(DATA FOR THIS TASK Opens)

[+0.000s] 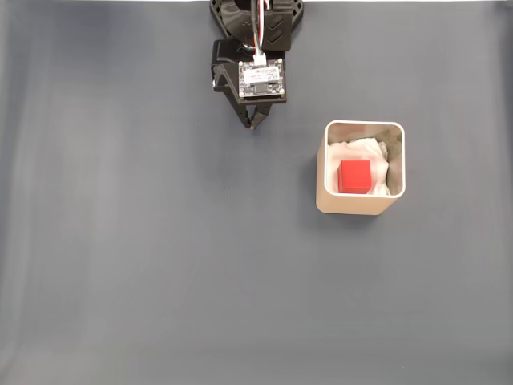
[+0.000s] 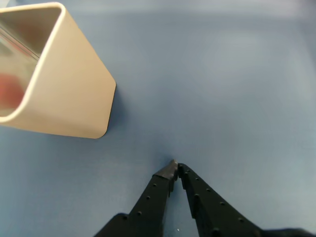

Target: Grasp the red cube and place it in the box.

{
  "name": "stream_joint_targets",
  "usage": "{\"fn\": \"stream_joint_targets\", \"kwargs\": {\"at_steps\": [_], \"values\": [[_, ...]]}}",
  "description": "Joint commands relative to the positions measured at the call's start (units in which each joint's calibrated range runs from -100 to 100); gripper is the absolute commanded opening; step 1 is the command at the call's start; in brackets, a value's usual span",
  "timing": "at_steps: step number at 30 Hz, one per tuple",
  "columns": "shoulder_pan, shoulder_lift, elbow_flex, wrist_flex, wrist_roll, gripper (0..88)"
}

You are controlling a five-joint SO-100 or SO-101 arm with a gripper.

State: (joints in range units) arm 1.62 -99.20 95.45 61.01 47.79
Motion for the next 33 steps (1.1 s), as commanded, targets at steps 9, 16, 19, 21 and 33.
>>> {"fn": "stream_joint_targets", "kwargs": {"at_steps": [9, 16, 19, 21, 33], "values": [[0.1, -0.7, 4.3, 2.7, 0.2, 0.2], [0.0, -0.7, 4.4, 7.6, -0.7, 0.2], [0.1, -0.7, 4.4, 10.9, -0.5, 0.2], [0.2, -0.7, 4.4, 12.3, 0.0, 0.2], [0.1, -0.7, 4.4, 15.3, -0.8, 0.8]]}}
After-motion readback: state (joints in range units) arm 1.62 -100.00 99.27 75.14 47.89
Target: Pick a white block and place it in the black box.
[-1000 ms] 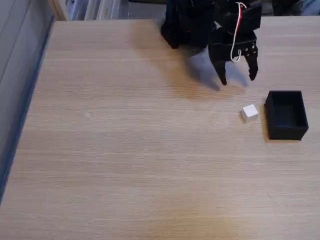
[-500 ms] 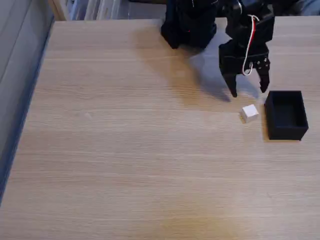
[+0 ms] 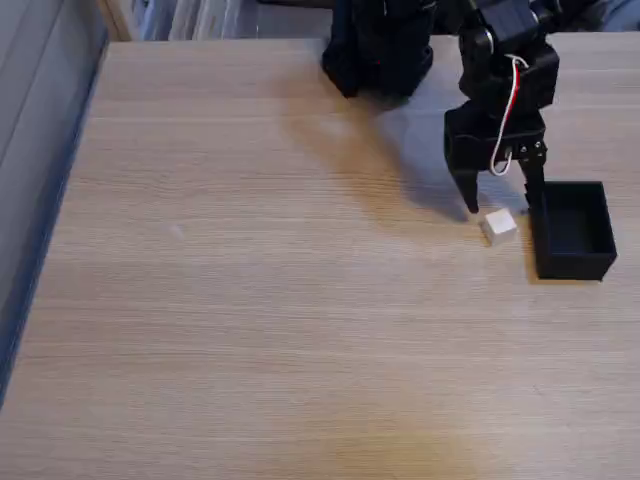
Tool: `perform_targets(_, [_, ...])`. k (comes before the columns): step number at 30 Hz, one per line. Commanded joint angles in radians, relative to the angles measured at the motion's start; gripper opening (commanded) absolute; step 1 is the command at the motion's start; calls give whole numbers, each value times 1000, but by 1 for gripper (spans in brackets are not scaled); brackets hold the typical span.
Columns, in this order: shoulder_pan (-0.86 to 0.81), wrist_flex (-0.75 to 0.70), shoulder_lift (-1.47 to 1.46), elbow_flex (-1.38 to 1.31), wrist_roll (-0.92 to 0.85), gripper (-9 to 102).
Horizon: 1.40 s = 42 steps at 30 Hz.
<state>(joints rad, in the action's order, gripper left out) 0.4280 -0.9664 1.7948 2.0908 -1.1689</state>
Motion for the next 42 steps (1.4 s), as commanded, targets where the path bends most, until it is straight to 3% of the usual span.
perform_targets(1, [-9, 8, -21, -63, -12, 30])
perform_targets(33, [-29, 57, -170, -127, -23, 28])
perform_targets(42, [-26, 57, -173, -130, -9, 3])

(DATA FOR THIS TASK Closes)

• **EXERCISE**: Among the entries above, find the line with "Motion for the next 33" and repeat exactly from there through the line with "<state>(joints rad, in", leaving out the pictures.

• **RESULT OF THE TASK**:
Motion for the next 33 steps (1.1 s), as commanded, targets at steps 9, 16, 19, 21 and 33.
>>> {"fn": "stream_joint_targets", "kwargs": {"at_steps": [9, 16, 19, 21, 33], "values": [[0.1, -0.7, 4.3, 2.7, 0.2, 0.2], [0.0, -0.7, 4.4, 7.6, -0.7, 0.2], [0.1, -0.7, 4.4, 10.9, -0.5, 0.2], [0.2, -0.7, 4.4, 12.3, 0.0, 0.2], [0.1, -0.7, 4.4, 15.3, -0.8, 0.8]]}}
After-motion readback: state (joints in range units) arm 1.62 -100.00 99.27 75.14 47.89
Target: Pick a white block and place it in the black box.
[-1000 ms] 
[-500 ms] 
[+0 ms] 
Tool: `perform_targets(_, [_, ...])`. k (comes before the columns): step number at 30 Hz, one per line. Commanded joint angles in radians, relative to the angles measured at the motion's start; gripper opening (commanded) absolute; step 1 is the command at the motion's start; calls give whole numbers, each value times 1000, but by 1 for gripper (spans in brackets are not scaled); brackets hold the typical span.
Columns, in this order: shoulder_pan (-0.86 to 0.81), wrist_flex (-0.75 to 0.70), shoulder_lift (-1.47 to 1.46), elbow_flex (-1.38 to 1.31), wrist_roll (-0.92 to 0.85), gripper (-9 to 102).
Horizon: 1.40 s = 42 steps at 30 Hz.
<state>(joints rad, in the action's order, gripper left out) 0.4280 -0.9664 1.7948 2.0908 -1.1689</state>

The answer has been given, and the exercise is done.